Hay que tomar en cuenta que a la par de los objetivos explícitos que los diversos sectores manifiestan, en la práctica política un conjunto de emociones y de ideas no conscientes se ponen en juego. Esto vale también en lo que atañe al concepto “democracia”. En sus reflexiones sobre el significado y los alcances de esta palabra, el psicoanalista británico Donald Winnicott señalaba que, dada la importancia de las elecciones, votar con responsabilidad exige que el elector trate de identificar las ideas y emociones que discurren en la penumbra debajo de la superficie discursiva. 

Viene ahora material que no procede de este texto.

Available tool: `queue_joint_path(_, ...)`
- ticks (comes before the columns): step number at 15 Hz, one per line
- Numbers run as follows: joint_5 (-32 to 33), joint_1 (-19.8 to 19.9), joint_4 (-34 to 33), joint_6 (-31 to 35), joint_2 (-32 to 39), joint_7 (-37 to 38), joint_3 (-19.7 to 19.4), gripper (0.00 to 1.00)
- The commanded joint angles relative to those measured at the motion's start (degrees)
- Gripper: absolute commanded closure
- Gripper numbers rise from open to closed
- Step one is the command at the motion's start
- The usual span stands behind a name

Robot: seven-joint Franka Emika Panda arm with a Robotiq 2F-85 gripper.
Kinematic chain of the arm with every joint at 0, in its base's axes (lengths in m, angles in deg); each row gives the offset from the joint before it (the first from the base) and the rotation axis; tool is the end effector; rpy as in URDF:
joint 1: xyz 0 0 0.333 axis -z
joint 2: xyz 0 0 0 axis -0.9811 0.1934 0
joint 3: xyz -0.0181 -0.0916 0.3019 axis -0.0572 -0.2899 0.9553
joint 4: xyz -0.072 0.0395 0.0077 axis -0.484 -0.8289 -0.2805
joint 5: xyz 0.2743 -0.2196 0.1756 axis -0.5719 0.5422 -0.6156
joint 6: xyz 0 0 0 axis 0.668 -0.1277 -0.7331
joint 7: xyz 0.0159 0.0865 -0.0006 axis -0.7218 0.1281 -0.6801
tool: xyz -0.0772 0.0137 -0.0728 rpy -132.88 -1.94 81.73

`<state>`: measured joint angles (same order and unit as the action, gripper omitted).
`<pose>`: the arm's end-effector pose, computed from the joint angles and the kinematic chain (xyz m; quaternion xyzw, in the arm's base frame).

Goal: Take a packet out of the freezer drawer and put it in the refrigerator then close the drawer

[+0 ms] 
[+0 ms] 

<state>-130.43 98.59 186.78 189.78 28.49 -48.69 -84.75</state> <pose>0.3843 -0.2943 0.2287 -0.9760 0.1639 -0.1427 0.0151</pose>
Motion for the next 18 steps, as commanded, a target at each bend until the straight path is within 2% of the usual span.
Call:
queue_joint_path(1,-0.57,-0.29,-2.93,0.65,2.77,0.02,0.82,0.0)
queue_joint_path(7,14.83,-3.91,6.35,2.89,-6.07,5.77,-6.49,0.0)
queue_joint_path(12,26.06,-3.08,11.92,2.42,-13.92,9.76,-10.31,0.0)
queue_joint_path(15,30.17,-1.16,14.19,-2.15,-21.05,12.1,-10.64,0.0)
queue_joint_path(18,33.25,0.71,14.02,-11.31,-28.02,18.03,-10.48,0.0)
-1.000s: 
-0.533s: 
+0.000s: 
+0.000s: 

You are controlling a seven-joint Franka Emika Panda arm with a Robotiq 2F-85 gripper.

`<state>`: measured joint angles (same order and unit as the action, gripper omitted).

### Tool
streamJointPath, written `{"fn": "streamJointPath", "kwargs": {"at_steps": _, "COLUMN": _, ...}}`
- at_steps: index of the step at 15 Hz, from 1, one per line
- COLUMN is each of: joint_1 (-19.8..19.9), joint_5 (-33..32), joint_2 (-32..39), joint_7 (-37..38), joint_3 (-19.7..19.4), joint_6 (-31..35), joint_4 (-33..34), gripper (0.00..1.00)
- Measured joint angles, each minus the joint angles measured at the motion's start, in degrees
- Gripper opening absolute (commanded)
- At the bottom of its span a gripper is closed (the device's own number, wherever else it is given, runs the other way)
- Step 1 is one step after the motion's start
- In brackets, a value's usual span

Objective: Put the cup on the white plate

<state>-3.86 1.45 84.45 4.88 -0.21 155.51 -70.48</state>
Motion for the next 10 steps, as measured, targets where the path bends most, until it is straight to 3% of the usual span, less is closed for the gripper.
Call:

Cada cédula depositada en las ánforas refleja una decisión estrictamente individual. En mi opinión, el 5 de junio se juega la opción entre la reivindicación familiar de un régimen y una propuesta económica y socialmente funcional. Pienso que no se puede identificar al padre con la hija como si fuesen una misma persona, pero también que entre las filas naranjas hay remanentes del fujimorato. Sin olvidar que siendo importante tomar en cuenta lo que los candidatos proponen hoy para gobernar mañana, hay asuntos pendientes en la memoria ciudadana. 

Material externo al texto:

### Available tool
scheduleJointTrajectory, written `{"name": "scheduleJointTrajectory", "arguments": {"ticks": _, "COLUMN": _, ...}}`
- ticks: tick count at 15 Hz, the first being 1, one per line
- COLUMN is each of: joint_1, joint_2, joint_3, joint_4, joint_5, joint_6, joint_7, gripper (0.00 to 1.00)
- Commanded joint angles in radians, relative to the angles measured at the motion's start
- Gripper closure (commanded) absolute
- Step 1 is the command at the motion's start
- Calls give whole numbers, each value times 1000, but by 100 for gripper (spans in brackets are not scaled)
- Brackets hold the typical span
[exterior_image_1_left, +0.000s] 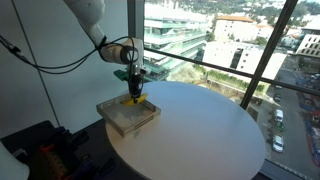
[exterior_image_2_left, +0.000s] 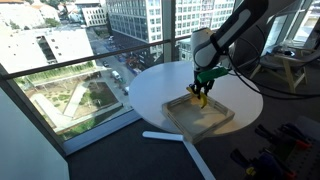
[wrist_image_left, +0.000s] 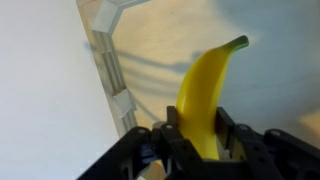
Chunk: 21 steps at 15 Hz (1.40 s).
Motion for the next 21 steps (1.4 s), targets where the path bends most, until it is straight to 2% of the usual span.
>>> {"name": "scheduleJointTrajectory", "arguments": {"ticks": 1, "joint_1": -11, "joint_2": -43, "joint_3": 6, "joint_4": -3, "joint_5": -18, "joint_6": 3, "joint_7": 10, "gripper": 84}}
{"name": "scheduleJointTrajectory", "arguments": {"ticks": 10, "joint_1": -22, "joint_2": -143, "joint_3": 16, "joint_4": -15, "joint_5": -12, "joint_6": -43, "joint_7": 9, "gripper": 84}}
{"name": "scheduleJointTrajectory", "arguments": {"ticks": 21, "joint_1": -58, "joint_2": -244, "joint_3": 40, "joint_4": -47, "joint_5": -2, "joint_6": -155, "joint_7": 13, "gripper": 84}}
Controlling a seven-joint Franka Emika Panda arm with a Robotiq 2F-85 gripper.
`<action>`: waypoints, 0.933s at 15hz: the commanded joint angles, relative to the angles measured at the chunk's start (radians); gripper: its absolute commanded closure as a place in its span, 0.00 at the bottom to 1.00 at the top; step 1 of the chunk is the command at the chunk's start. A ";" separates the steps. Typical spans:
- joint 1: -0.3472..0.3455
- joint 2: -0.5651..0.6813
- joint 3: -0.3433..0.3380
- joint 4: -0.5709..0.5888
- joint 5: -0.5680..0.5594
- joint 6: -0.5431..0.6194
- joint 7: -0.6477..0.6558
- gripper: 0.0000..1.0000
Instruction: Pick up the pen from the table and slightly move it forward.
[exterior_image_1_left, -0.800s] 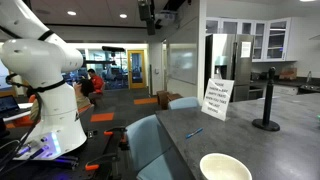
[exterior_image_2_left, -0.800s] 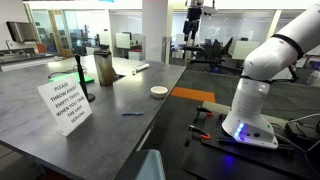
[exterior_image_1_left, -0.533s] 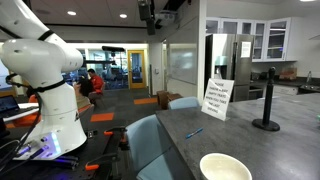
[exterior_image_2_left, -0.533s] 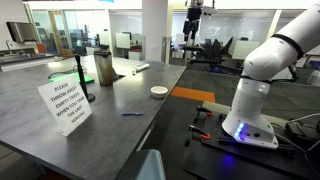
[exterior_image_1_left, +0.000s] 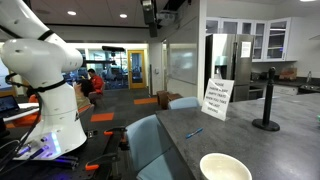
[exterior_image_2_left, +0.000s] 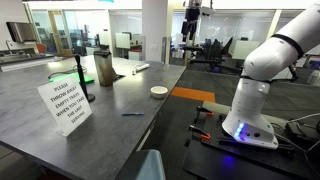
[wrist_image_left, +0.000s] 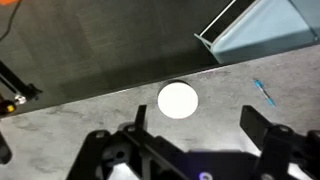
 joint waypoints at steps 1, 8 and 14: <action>0.064 0.062 0.034 -0.001 0.038 0.044 -0.001 0.00; 0.204 0.277 0.108 -0.096 0.058 0.302 -0.102 0.00; 0.228 0.521 0.163 -0.149 0.040 0.593 -0.182 0.00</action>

En vista del complicado mapa de los resultados electorales de la primera vuelta, quien vaya a ocupar la primera magistratura de la nación se verá forzado a navegar entre Escila y Caribdis y decidir desde la soledad del poder el rumbo que debe tomar para atravesar el difícil estrecho preservando intacta la nave de la democracia. El ciudadano que gobierne tendrá que responder ante la ciudadanía, el más importante sujeto colectivo de una democracia, acerca de la legitimidad del ejercicio del poder y la gobernabilidad democrática necesarias para llevar adelante reformas básicas cuya urgencia es innegable. Por ello, espero que los planteamientos que se lleven al Congreso de la República puedan contar con apoyo de todas las bancadas, en tanto y en cuanto busquen priorizar una gestión ampliamente consensual.

El quid de la cuestión es que, con mayoría congresal o sin ella, serán necesarios pactos y consensos si se quiere evitar que la democracia naufrague ya sea porque se endurezca la mano en el timón y despunte un horizonte populista o porque una excesiva confianza en el norte señalado por la brújula tecnocrática la aproxime demasiado al remolino. O, que en un clima de inseguridad ciudadana y en medio de un extendido escepticismo con respecto a la democracia, aguas de suyo tormentosas sean agitadas por las broncas que pueden desatar exigencias poco realistas en la actual situación de la economía, o medidas que muestren un talante autoritario y exacerben posiciones antagónicas de un amplio sector ciudadano que tiene muy presente el uso y abuso de prácticas de ingrata recordación. Vale la pena recordar que hace más de una década se pudo suscribir un Acuerdo Nacional. Es imprescindible utilizar ese espacio de diálogo y construcción de consensos y repensar sus políticas de Estado de largo aliento.